Design of alpha-Diimine Cobalt and Nickel Precatalysts for the Synthesis of Alkylpolyboronates

Abstract

Alkylboronates, geminal diboronates and trigeminal triboronates are valuable reagents for C–C and C–heteroatom bond forming reactions. A limitation in their application in synthesis is the lack of methods for their preparation. Synthesis of these privileged reagents by transition-metal catalyzed methods, such as alkene hydroboration or C–H borylation, allows access from minimally-functionalized hydrocarbons and provides avenues for complex molecule synthesis from abundant precursors.
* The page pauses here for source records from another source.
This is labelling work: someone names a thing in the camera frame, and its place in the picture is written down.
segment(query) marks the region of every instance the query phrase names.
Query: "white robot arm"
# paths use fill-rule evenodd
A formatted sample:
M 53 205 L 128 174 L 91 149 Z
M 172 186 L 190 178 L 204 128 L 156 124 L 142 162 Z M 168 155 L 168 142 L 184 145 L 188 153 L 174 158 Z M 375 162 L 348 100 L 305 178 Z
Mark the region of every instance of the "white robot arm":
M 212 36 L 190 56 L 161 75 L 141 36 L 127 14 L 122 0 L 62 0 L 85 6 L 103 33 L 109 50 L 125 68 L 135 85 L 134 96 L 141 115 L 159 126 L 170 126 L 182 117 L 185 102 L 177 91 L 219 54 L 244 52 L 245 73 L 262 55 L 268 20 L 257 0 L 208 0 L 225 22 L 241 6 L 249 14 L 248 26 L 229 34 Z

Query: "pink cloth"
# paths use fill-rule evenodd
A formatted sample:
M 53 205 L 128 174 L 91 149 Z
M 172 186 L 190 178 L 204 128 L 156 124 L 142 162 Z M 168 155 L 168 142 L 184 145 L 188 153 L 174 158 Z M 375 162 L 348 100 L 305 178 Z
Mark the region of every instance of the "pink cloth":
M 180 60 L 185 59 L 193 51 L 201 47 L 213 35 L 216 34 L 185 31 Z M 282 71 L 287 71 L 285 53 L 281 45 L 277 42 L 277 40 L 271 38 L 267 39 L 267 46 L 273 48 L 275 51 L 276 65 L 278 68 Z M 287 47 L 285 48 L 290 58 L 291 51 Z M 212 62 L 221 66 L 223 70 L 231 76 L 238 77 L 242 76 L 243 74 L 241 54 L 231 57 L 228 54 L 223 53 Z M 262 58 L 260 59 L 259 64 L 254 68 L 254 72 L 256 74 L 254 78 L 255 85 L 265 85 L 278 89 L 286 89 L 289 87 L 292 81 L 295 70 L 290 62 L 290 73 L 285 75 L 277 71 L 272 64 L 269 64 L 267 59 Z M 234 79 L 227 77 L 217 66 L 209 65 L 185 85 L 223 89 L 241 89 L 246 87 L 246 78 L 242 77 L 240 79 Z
The synthesis and electronic structure characterization of cobalt alkyl complexes supported by redox-active 2,2’:6’,2”-terpyridine and alpha-diimine ligands was carried out, and both classes of cobalt complex proved effective for the isomerization-hydroboration of alkenes, providing terminal alkylboronates. An alpha-diimine cobalt eta3-allyl complex proved an exceptionally active precatalyst for the reduction of hindered di-, tri-, and tetra-substituted alkenes, representing one of the most active homogeneous catalysts known for this reaction.

Cobalt dialkyl and bis(carboxylate) complexes bearing alpha-diimine ligands were prepared and demonstrated as precatalysts for C(sp3)–H polyborylation. These complexes were used for the benzylic and homobenzylic C–H diborylation of alkylarenes, yielding geminal diboronates. Modification of conditions enabled the preparation of substituted benzylmonoboronates and the synthesis of a benzyltriboronate from the functionalization of all three benzylic C–H bonds in toluene.

Nickel dialkyl and bis(carboxylate) complexes supported by alpha-diimines were demonstrated to be robust precatalysts for the polyborylation of benzylic C(sp3)–H bonds. These precatalysts were used for the triborylation of substituted methylarenes to generate benzyltriboronates. The diborylation of secondary benzylic C–H bonds in linear alkylarenes was accomplished, further demonstrating the propensity of the catalysts toward benzylic C–H perborylation.

A deborylative conjugate addition using benzyltriboronates and alpha,beta-unsaturated esters was developed. Consecutive conjugate addition and alkylation enabled selective formation of vicinal stereocenters. Combination of the nickel-catalyzed C(sp3)–H perborylation method and the conjugate addition-alkylation provided a protocol where multiple simple precursors were combined to generate complex, diastereopure products.

alpha-Diimine cobalt dialkyl complexes were also applied to C(sp3)–H hydrogen isotope exchange using deuterium gas. The deuterium labeling of primary, secondary, and tertiary benzylic C–H bonds of alkylarenes was accomplished. Deuteration of chiral substrates revealed a strategy for enantioretentive C(sp3)–H hydrogen isotope exchange.